:: Dataset ::
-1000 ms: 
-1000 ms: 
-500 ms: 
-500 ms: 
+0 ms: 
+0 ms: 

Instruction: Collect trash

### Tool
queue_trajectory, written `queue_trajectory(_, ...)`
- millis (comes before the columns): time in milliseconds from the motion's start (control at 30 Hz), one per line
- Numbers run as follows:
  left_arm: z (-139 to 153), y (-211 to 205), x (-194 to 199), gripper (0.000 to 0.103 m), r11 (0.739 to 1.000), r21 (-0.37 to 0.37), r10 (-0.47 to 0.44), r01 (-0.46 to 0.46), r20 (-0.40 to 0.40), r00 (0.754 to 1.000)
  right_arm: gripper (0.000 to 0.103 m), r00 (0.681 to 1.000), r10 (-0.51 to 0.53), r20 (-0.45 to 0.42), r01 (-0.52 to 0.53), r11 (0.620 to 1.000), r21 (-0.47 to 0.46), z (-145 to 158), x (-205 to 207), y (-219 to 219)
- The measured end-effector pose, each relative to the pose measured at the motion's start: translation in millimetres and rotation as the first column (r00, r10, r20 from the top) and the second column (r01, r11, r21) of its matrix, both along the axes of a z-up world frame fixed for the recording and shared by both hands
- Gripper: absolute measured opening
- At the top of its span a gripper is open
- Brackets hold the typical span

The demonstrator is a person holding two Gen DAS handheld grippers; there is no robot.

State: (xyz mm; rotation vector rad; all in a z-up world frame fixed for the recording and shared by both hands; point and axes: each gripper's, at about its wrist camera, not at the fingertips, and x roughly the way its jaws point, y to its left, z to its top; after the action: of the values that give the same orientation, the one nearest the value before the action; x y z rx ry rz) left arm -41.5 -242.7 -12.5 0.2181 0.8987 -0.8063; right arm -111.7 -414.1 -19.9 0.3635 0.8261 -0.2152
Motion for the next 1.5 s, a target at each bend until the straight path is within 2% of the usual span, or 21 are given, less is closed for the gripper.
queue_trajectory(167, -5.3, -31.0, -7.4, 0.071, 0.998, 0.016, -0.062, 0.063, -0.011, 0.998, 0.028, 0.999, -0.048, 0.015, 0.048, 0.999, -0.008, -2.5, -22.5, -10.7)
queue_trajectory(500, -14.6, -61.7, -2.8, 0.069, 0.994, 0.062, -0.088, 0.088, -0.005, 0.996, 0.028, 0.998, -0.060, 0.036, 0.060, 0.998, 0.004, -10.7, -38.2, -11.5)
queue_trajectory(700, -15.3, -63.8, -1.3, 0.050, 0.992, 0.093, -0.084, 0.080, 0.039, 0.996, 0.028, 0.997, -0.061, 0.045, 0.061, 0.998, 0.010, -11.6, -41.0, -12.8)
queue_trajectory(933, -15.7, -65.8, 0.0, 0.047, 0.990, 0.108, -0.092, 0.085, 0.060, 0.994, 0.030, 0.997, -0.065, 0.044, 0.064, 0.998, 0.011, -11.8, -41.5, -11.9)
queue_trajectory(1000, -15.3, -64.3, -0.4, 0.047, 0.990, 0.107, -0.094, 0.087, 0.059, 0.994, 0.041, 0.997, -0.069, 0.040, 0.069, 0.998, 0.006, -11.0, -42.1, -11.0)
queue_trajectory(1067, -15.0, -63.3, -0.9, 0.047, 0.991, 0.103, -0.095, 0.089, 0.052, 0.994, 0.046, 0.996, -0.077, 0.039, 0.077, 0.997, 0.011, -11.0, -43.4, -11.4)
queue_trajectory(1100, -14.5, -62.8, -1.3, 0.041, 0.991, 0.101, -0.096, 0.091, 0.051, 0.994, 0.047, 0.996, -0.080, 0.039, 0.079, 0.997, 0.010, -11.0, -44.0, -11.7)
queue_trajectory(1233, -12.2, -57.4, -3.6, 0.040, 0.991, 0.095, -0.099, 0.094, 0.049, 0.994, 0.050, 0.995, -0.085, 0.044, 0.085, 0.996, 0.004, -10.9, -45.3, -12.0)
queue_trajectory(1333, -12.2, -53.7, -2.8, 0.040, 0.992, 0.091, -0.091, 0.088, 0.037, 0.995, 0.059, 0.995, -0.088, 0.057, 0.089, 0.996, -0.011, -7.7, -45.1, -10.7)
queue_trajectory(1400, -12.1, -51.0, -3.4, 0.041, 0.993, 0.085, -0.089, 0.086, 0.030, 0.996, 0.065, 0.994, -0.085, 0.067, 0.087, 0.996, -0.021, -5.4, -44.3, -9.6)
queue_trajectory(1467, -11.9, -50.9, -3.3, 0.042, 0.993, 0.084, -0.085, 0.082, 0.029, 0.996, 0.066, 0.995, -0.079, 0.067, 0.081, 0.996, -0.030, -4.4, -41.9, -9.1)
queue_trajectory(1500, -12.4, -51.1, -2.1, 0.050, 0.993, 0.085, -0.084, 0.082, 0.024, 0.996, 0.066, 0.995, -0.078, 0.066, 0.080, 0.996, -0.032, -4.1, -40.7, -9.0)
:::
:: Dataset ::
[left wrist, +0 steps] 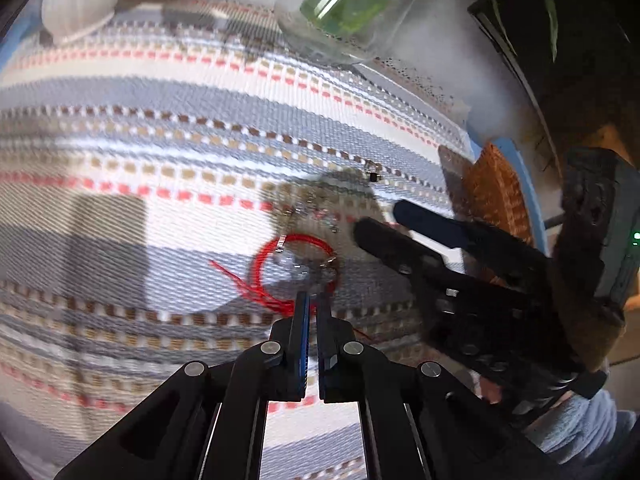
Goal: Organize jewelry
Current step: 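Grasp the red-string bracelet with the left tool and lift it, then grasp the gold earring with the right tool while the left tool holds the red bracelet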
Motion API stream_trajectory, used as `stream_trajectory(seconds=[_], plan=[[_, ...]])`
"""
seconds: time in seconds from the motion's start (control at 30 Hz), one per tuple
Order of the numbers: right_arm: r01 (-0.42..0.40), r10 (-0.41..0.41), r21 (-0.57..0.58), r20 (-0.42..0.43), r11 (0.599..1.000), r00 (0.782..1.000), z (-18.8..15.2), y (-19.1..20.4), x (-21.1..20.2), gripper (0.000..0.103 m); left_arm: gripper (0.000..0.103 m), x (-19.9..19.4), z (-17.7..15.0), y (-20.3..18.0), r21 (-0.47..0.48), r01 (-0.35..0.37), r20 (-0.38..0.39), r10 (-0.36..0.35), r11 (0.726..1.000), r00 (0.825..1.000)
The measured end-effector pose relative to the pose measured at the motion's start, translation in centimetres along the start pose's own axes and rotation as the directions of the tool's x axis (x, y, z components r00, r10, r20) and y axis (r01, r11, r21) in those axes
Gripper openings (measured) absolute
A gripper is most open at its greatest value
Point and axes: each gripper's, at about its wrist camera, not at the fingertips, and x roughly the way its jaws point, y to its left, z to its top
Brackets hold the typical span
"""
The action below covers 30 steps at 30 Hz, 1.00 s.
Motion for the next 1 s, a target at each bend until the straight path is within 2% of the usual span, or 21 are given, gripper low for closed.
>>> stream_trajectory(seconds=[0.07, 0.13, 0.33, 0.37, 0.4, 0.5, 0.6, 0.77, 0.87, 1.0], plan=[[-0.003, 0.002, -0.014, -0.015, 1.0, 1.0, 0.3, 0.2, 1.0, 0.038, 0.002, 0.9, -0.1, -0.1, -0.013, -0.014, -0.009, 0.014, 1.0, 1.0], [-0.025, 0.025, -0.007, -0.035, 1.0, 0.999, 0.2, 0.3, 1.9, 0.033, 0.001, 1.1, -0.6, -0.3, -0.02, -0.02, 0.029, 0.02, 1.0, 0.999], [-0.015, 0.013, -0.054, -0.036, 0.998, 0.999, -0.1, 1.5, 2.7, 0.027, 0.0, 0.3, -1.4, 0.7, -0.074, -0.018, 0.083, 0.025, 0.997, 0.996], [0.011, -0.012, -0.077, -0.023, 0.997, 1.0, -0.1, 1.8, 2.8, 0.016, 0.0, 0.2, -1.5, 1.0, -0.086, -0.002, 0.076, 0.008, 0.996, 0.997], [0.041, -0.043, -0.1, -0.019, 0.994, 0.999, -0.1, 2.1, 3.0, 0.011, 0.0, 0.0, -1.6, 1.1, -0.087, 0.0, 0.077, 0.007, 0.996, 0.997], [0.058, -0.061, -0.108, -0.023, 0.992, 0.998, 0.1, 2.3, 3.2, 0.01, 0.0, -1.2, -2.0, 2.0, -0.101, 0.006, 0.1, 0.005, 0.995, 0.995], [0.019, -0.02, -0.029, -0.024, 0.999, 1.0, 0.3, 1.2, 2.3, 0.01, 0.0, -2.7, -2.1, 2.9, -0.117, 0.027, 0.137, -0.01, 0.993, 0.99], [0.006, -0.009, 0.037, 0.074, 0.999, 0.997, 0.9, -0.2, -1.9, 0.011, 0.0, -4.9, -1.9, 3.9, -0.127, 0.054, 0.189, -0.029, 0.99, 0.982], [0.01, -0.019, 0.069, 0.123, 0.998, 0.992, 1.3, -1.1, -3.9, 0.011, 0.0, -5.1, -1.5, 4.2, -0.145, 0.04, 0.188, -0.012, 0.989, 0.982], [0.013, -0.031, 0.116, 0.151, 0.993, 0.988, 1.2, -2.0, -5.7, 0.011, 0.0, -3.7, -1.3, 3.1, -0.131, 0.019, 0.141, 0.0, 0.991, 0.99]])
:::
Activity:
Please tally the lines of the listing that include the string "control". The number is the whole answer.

Answer below:
2